Git rebase -i belong to us

git rebase -i is an *easy* way to squash many commits into one, so your commit log will be nice and pretty.

sella rafaeli |, CTO
3 min readFeb 17, 2014

The Basics

1. Why you need git rebase -i

Once you’re done working on your feature branch, you are ready to merge it to master and push. After you rebase your branch over master your commit log should look something like this:

All of your feature branch’s commits

Master’s commits on bottom, followed by all of our feature_branch’s commits. This is kind of an ugly commit log. More than ugly — it is harmful, as it is difficult to understand the essence of the changes applied, which is what a commit log is essentially for.

Especially when working in a large team, people other than yourself will see and try to understand your code changes. A ‘git blame’ run a day or a year from now will benefit immensely if the commit message attached to the change explains the reason for which that change was introduced.

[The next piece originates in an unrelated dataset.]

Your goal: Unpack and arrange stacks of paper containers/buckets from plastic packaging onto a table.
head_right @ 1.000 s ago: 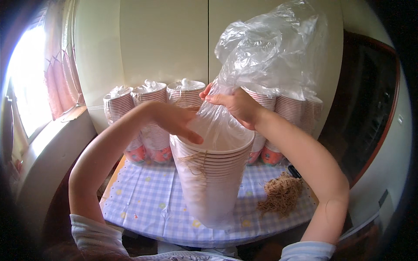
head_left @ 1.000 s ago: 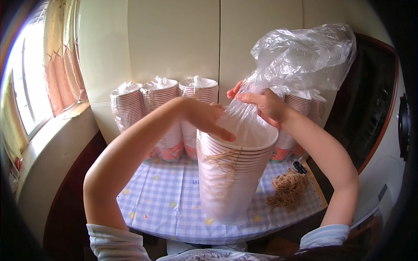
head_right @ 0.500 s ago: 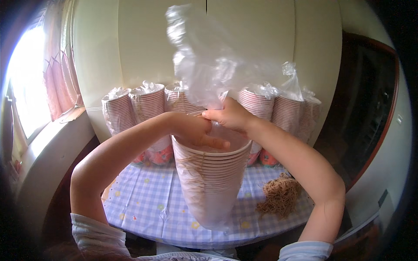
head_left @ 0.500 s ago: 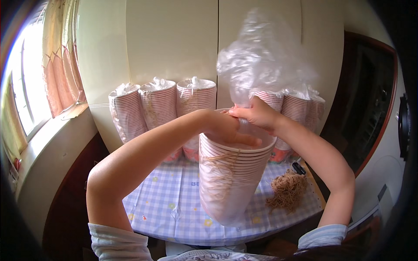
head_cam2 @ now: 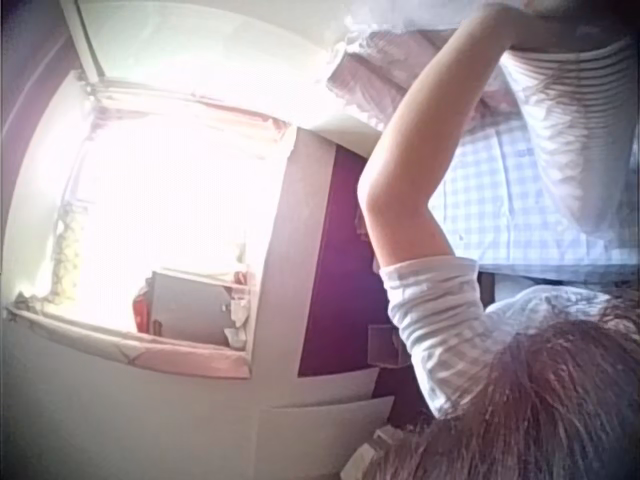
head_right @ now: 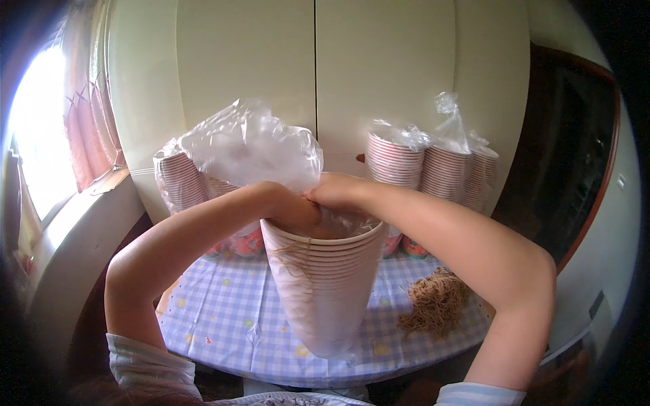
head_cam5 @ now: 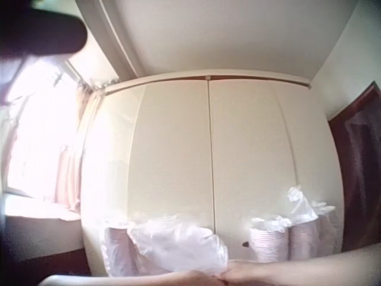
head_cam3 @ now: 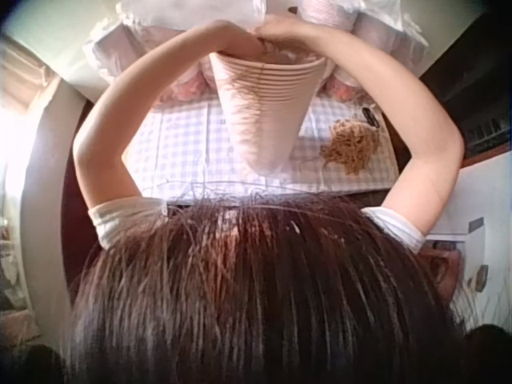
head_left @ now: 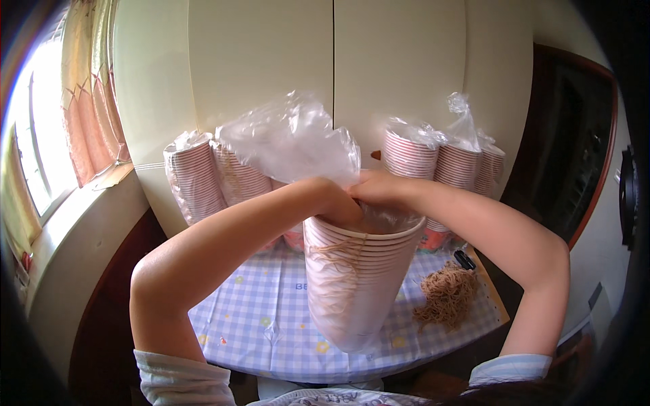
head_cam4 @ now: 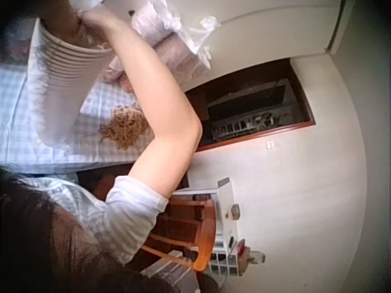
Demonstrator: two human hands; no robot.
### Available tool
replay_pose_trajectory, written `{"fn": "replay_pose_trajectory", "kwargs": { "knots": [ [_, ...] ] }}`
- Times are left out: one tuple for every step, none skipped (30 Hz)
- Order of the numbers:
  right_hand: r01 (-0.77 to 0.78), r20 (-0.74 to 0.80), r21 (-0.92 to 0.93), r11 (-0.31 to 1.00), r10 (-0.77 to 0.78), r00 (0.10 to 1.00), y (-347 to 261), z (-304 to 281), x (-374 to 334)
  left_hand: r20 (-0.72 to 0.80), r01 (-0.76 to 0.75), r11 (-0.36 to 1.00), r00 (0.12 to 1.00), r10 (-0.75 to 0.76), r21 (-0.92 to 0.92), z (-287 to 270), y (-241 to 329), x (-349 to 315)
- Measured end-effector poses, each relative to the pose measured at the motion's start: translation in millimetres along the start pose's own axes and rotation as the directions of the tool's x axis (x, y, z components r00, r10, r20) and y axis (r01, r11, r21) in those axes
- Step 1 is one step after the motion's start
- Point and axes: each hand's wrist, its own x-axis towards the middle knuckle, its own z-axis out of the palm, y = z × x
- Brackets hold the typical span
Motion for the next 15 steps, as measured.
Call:
{"fn": "replay_pose_trajectory", "kwargs": {
  "knots": [
    [-0.001,-0.002,0.0,1.0,0.001,1.0,3.2,-0.9,2.2,-0.02,0.017,1.0,1.0,-0.017,-0.003,-1.5,3.2,0.5],
    [-0.013,-0.008,0.003,1.0,0.013,1.0,6.4,-1.4,4.5,-0.039,0.034,0.999,0.999,-0.034,-0.006,-2.9,6.4,0.9],
    [-0.023,-0.01,0.006,1.0,0.023,1.0,6.6,-0.6,5.3,-0.06,0.055,0.998,0.997,-0.055,-0.011,-4.2,9.7,0.0],
    [-0.023,-0.009,0.005,1.0,0.023,1.0,7.0,-0.2,5.5,-0.081,0.075,0.997,0.994,-0.076,-0.016,-5.5,12.9,-1.0],
    [0.032,-0.007,0.03,0.999,-0.032,0.999,7.4,0.0,5.6,-0.102,0.095,0.995,0.99,-0.096,-0.023,-6.7,15.9,-2.1],
    [0.086,-0.006,0.055,0.995,-0.086,0.996,6.7,0.8,4.3,-0.123,0.114,0.993,0.986,-0.117,-0.03,-7.4,19.6,-3.7],
    [0.086,-0.004,0.053,0.995,-0.086,0.996,5.0,-1.2,2.8,-0.144,0.134,0.99,0.98,-0.138,-0.038,-8.2,23.1,-5.6],
    [0.083,-0.032,0.035,0.996,-0.081,0.996,1.9,-6.2,1.0,-0.165,0.154,0.987,0.973,-0.16,-0.046,-9.0,26.6,-7.8],
    [0.076,-0.065,0.017,0.997,-0.074,0.995,-0.3,-12.3,-2.1,-0.184,0.17,0.984,0.967,-0.177,-0.054,-10.0,30.0,-7.9],
    [0.101,-0.095,0.013,0.995,-0.099,0.99,-12.4,-14.0,-10.7,-0.207,0.194,0.979,0.957,-0.203,-0.063,-11.5,32.2,-11.3],
    [0.132,-0.116,0.002,0.991,-0.131,0.985,-24.9,-16.7,-18.9,-0.229,0.218,0.973,0.946,-0.229,-0.072,-13.0,34.4,-15.1],
    [0.16,-0.141,-0.009,0.987,-0.159,0.977,-32.1,-21.5,-24.2,-0.249,0.237,0.968,0.936,-0.25,-0.081,-13.8,36.2,-17.0],
    [0.267,-0.106,0.031,0.963,-0.262,0.959,-35.6,-27.0,-24.5,-0.27,0.256,0.963,0.924,-0.271,-0.089,-14.7,38.0,-19.2],
    [0.256,-0.089,0.022,0.966,-0.254,0.963,-41.5,-30.9,-29.7,-0.272,0.257,0.962,0.923,-0.272,-0.088,-13.6,38.6,-23.4],
    [0.244,-0.077,0.013,0.97,-0.243,0.967,-49.1,-33.2,-36.9,-0.398,0.075,0.906,0.881,-0.256,-0.417,-12.2,39.8,-29.9]
  ]
}}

It would be much better if we could squash all of our commits into one single commit saying something like ‘ADDED OUR FEATURE’. That way anybody looking at the commit log, or using git history in the future to see why we added any one of our changes, will immediately understand.

Logically, we want to add only one single commit message to the repo’s history (or at most, just a few).

2. How to use git rebase -i

After rebasing your branch over master, run your favorite version of ‘git log’ to see how many of your commits you’re going to ‘squash’ together. In our case above, we can see it’s 11 messages. So:

$ git rebase -i HEAD~11

This will open up your git-configured text editor (Vim, by default) with a list of the commit messages (in reverse order, so oldest is on top):

rebase -i’s list of commit messages, to be re-applied “interactively”

Now what we want to do is squash them together. Basically in our case we only want to use the top commit (‘ADDING COOL FEATURE’) and discard the other commit messages. We do this by telling git to ‘fixup’ every commit line except the first one. To ‘fixup’ means “meld into previous commit, and discard this commit’s log message”. We leave the first commit with ‘pick’, because we *do* want to use its message.

:wq (write-and-quit Vim), and now git ‘fix-up’s per our instructions. The end result is the following log:

We now have the sames changes as before, but encapsulated into a single commit message. Much cleaner and easier to show and understand.

If we want to change that commit’s message (for a final, clean merge to master with one carefully-crafted commit message), we could once again:

$ git rebase -i HEAD~1 

This time we only need commit back. And we change ‘pick’ to ‘r’ for ‘reword’, then change the commit message and save.

Now that’s a nice, clean commit log. Wasn’t that easy?